Supposedly, they can lend a hand distract you from your photos – but instead, you may end up with something even more distracting. The live language translator function for phone calls can be useful, for example, when booking dinner. But it also translated my friend’s statement: “I eat my chair.” (She wasn’t). Most users will notice that AI features fade into the background once the novelty wears off.

Some of them seem useful, especially the screenshot app, which may come in handy if you tend to open endless Chrome tabs on your phone as bookmarks. However, these features, hidden within their respective apps, make it seem like they don’t have much in common. Gemini sort of connects the dots with extensions, but support for various apps is being added slowly – and even with an extension, Gemini can only do so much for you.

Finally, in September we learned about iPhones “built for Apple Intelligence.” I think this says a lot about the state of Apple’s AI that initially shipped with the iPhone 16 without Apple Intelligence. AI features finally arrived in delayed October with iOS 18.1. And if anyone was waiting with bated breath, this first update was probably disappointing.

Apple Intelligence now includes notification and email summaries, tools to change your typing style, and a great modern Siri interface. Notification summaries can be useful, but they’re usually just fun. Writing tools are standard at this point, and Siri is basically the same venerable assistant with a modern coat of paint.

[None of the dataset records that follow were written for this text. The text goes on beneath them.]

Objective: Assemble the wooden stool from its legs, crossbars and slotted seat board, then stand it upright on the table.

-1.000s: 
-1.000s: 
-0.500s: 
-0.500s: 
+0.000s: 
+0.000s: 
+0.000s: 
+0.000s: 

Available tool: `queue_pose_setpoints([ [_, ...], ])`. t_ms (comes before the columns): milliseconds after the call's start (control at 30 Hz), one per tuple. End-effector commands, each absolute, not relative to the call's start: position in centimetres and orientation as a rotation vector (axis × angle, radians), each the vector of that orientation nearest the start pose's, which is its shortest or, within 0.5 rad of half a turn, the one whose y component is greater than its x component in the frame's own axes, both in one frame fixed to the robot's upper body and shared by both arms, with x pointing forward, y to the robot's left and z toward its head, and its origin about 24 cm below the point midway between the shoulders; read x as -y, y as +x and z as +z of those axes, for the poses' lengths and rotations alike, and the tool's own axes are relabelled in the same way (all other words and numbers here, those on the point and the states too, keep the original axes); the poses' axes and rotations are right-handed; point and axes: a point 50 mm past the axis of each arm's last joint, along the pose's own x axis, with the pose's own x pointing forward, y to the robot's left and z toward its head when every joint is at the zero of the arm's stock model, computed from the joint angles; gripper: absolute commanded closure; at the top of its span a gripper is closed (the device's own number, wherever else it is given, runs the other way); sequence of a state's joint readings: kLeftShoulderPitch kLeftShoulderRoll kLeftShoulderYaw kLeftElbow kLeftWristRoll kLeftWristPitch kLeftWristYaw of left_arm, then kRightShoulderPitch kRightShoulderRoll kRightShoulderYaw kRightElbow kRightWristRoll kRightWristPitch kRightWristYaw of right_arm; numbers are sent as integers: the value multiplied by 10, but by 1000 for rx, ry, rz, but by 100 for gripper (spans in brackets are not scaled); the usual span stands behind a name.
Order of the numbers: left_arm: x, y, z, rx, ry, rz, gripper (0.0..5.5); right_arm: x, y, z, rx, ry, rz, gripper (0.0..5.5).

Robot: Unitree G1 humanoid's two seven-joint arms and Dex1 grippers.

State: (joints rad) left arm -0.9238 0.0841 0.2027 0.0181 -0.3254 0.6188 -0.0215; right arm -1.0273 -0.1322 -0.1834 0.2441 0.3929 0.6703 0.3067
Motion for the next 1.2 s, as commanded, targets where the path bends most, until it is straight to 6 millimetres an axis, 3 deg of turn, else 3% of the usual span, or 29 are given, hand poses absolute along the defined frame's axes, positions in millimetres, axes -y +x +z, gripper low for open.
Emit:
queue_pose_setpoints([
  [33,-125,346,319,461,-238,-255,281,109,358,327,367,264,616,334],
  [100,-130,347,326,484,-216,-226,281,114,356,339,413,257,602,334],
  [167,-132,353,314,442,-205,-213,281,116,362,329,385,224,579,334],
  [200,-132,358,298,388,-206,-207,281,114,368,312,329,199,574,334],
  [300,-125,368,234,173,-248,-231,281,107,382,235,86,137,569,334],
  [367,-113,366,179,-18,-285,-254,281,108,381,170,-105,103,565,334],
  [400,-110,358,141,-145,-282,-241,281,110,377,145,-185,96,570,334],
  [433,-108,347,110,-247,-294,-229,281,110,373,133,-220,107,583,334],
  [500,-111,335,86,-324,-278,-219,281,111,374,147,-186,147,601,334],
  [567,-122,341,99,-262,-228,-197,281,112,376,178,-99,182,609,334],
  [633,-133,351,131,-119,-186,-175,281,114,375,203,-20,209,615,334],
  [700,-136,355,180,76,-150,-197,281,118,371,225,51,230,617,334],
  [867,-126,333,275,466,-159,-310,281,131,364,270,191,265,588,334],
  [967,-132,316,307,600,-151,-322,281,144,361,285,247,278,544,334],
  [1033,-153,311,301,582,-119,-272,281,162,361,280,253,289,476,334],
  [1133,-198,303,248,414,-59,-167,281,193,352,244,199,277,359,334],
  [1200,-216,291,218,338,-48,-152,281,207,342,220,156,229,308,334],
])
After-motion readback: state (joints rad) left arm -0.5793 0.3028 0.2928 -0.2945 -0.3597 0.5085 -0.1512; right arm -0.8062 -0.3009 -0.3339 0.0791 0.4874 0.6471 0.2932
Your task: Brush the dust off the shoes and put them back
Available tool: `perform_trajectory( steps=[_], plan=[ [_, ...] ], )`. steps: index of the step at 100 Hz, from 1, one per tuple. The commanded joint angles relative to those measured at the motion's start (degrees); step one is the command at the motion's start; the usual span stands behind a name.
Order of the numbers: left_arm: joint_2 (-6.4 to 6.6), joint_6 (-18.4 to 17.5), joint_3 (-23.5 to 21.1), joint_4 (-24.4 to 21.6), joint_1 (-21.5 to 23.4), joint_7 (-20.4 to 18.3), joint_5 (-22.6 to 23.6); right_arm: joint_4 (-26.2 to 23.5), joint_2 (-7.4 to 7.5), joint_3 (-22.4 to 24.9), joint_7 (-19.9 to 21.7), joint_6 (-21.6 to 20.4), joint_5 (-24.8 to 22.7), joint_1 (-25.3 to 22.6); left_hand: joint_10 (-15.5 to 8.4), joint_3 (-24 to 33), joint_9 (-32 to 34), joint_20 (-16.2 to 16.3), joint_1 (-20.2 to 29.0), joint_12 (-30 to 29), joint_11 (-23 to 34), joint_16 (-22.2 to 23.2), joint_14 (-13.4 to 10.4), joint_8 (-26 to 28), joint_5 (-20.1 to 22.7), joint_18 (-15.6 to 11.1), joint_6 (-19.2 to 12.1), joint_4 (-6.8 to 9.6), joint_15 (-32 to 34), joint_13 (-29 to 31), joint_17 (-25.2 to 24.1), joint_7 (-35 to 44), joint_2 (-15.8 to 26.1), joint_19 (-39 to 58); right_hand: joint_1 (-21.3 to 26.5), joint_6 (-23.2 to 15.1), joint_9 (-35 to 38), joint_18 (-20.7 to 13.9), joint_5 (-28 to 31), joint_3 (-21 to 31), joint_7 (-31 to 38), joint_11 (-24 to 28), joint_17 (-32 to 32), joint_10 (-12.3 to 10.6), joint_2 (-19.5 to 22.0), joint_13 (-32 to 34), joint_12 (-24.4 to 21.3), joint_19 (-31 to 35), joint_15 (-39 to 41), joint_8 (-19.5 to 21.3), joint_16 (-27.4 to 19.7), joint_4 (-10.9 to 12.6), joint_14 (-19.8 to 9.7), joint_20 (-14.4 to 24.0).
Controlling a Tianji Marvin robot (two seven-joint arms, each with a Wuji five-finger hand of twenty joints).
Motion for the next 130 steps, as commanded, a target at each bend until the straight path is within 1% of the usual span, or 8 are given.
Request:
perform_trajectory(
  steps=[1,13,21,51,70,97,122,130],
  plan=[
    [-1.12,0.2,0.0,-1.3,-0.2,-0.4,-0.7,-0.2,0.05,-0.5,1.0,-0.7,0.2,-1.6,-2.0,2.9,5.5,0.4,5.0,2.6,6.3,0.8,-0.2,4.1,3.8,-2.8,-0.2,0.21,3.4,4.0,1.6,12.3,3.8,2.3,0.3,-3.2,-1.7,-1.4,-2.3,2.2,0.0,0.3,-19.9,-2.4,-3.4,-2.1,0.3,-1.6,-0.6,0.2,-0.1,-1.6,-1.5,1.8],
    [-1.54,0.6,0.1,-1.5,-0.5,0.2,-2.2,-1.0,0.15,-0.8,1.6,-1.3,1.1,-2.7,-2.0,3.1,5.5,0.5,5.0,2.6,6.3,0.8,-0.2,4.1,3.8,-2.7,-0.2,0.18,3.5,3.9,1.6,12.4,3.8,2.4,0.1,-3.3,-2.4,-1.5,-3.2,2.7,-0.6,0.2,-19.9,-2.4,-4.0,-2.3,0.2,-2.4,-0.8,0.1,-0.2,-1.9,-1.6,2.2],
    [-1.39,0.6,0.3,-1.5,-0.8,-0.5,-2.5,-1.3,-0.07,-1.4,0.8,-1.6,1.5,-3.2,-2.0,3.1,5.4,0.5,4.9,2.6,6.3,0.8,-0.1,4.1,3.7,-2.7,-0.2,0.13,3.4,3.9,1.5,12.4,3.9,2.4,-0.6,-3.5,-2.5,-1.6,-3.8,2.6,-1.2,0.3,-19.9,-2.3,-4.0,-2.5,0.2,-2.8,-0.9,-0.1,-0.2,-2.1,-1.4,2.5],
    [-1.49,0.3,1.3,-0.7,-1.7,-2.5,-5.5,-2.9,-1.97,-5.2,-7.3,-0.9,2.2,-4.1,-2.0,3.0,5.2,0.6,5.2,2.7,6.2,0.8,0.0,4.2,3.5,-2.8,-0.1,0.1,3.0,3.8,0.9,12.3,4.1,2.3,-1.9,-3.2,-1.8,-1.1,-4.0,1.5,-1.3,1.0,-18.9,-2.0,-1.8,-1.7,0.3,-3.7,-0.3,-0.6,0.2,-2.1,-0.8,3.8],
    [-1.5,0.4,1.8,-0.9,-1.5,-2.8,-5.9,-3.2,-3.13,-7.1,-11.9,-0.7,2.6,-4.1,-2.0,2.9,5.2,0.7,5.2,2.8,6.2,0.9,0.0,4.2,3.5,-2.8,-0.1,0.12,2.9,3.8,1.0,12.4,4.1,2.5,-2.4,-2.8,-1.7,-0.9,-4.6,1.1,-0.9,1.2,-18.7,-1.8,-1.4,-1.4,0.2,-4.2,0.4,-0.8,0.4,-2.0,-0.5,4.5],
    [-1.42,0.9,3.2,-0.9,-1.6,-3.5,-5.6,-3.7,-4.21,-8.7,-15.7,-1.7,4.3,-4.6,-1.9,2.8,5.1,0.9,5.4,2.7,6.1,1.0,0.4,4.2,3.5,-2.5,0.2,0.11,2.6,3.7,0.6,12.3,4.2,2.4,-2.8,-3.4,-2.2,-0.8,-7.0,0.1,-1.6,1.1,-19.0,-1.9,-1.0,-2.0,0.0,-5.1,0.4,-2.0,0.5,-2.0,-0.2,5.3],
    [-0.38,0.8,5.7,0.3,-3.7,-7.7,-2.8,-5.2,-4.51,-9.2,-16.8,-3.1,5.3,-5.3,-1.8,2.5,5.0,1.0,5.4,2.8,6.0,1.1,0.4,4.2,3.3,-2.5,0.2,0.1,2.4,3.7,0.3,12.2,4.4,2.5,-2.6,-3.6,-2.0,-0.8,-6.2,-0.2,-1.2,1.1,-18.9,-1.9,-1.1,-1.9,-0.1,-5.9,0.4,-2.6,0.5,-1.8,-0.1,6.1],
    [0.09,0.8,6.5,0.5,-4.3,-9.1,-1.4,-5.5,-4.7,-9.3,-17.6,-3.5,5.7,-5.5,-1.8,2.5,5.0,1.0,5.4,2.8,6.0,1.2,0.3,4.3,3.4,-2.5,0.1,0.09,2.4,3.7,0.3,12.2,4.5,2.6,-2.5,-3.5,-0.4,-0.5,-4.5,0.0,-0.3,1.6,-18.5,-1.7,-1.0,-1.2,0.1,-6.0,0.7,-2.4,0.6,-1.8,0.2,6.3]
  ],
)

There’s still a long way to go, but what we have now certainly doesn’t match a smartphone with artificial intelligence.

It’s not just phones; Overall, this is a arduous moment for AI. Depending on who you ask, AI is either a huge bubble that’s about to burst, or it’s going to turn into a digital God in a few months. Artificial intelligence is being imposed on us from all sides: it appears in Google search results, it hides in every Meta product, it greets you by name in the Spotify app. With AI, it’s strenuous to separate the signal from the noise because the noise is everywhere and it’s so damn thunderous!

And there really might be a signal there – especially when it comes to our phones. Siri could really become more useful with an Apple Intelligence update this spring that will allow it to take actions in apps via something called app intents. Developers will be able to reveal specific actions – such as ordering a pizza that AI proponents promise – making Siri available at the system level. It looks like Google is preparing a similar framework for Android 16 that could lend a hand bridge the gap between Gemini and single apps without having to install an entire extension. And who knows? Perhaps Bixby will also be included in the game.

The problem is that after a full year of supposedly game-changing artificial intelligence on our mobile devices with no effect, it’s starting to sound like phone makers are crying wolf. True AI smartphones need to be developed soon before our collective patience begins to run out.